BEGIN Records

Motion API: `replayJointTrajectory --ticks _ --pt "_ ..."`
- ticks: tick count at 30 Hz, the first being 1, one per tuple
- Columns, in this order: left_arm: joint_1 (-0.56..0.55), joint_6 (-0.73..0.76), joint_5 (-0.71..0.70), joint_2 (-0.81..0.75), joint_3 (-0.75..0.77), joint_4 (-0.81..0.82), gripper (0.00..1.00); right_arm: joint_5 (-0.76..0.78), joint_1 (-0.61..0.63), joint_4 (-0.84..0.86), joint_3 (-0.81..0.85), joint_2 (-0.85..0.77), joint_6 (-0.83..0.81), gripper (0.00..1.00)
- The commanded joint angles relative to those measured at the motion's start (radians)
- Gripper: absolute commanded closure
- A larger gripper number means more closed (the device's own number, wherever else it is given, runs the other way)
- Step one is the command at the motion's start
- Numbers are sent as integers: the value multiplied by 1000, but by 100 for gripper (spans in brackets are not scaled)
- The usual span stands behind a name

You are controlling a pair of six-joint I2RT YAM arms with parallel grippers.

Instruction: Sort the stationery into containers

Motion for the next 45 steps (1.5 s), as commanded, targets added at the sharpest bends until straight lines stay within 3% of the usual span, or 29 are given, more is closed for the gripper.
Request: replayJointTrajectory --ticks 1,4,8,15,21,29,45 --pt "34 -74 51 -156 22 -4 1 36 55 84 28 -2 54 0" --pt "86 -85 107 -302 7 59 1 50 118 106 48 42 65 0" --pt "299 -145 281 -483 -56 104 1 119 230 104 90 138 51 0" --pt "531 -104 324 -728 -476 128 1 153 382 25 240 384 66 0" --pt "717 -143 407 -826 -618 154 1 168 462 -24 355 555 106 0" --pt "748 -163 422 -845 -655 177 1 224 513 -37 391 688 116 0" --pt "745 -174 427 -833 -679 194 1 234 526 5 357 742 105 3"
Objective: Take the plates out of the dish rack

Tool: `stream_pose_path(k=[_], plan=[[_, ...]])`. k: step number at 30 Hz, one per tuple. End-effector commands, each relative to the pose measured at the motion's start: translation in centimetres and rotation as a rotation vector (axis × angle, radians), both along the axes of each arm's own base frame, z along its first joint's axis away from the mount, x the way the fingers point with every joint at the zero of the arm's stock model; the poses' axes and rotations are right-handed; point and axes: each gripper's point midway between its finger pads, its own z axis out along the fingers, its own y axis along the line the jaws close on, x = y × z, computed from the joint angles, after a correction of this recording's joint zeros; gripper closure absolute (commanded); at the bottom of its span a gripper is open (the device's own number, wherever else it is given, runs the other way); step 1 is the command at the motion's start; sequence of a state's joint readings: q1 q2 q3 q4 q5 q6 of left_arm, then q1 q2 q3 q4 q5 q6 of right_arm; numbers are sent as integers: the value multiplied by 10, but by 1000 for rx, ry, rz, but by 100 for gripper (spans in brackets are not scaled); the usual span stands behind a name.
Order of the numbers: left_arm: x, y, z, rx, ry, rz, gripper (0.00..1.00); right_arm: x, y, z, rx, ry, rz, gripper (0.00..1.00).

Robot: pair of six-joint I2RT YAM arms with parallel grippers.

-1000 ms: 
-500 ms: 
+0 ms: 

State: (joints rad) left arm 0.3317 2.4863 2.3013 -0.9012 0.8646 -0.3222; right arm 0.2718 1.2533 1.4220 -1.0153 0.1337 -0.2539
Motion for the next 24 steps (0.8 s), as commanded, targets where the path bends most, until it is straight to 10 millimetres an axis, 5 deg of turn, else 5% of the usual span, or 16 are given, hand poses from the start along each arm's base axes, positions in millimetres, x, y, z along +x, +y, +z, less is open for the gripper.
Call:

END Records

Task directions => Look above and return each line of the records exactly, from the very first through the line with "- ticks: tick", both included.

Result =>
Motion API: `replayJointTrajectory --ticks _ --pt "_ ..."`
- ticks: tick count at 30 Hz, the first being 1, one per tuple

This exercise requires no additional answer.